• EXERCISE DESCRIPTION: The answer must consist of every line from the data that holds the string "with".

• RAW DATA:
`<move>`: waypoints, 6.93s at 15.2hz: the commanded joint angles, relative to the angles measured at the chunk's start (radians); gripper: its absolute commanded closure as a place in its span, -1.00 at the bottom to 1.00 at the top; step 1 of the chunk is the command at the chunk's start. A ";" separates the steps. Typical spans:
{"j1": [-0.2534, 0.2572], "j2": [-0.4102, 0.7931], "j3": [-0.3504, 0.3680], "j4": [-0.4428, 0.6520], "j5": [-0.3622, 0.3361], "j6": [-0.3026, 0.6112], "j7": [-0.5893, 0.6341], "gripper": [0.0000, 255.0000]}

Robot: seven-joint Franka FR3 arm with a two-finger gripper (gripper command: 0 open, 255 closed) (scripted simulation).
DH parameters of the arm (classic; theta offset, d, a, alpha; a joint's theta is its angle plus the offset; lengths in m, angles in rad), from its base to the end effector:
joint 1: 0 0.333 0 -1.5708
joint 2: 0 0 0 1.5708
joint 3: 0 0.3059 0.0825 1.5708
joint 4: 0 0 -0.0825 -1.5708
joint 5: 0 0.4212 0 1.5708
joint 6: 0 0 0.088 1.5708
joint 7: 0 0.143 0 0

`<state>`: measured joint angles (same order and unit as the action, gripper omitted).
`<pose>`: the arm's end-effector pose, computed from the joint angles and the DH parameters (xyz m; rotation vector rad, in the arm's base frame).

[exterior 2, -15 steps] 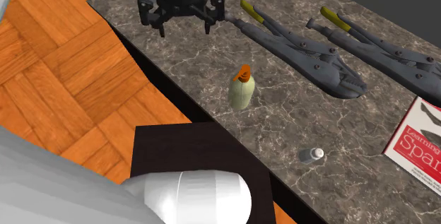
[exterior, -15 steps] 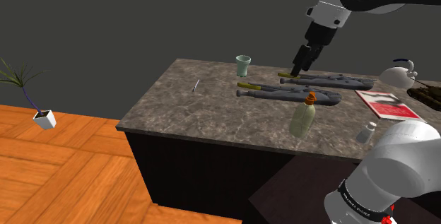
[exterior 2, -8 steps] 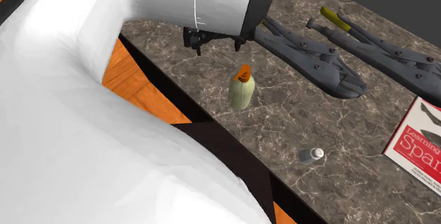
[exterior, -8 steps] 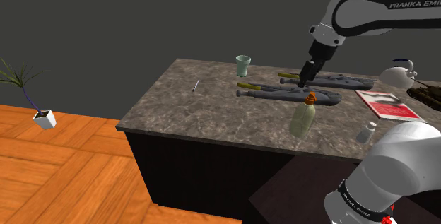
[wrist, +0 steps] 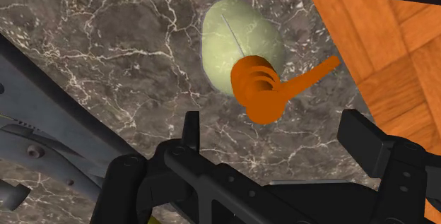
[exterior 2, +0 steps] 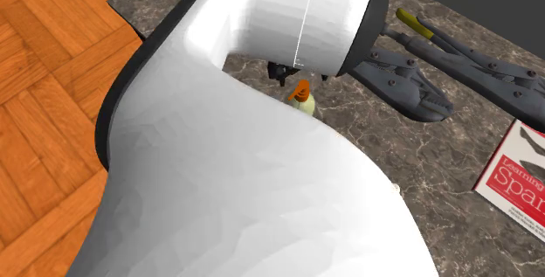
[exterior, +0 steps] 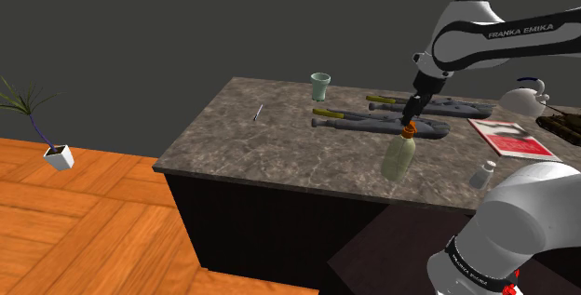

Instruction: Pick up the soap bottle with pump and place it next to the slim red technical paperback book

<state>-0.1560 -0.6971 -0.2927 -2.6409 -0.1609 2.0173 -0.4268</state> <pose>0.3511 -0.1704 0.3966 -3.1222 -0.1629 -0.1075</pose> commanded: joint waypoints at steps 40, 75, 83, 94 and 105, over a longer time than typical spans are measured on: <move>0.008 -0.009 0.018 0.107 0.013 -0.115 0.001 1.00; 0.037 0.082 0.062 0.644 0.061 -0.563 -0.005 1.00; 0.044 0.133 0.063 0.788 0.070 -0.656 -0.010 1.00; -0.009 0.134 -0.158 0.664 -0.027 -0.505 -0.253 1.00; -0.021 0.286 -0.430 0.677 -0.048 -0.337 -0.520 1.00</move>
<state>-0.1794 -0.4349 -0.6928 -1.9701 -0.2136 1.6590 -0.9176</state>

• PROBLEM SOLUTION:
Robot: seven-joint Franka FR3 arm with a two-finger gripper (gripper command: 0 open, 255 closed) (scripted simulation).
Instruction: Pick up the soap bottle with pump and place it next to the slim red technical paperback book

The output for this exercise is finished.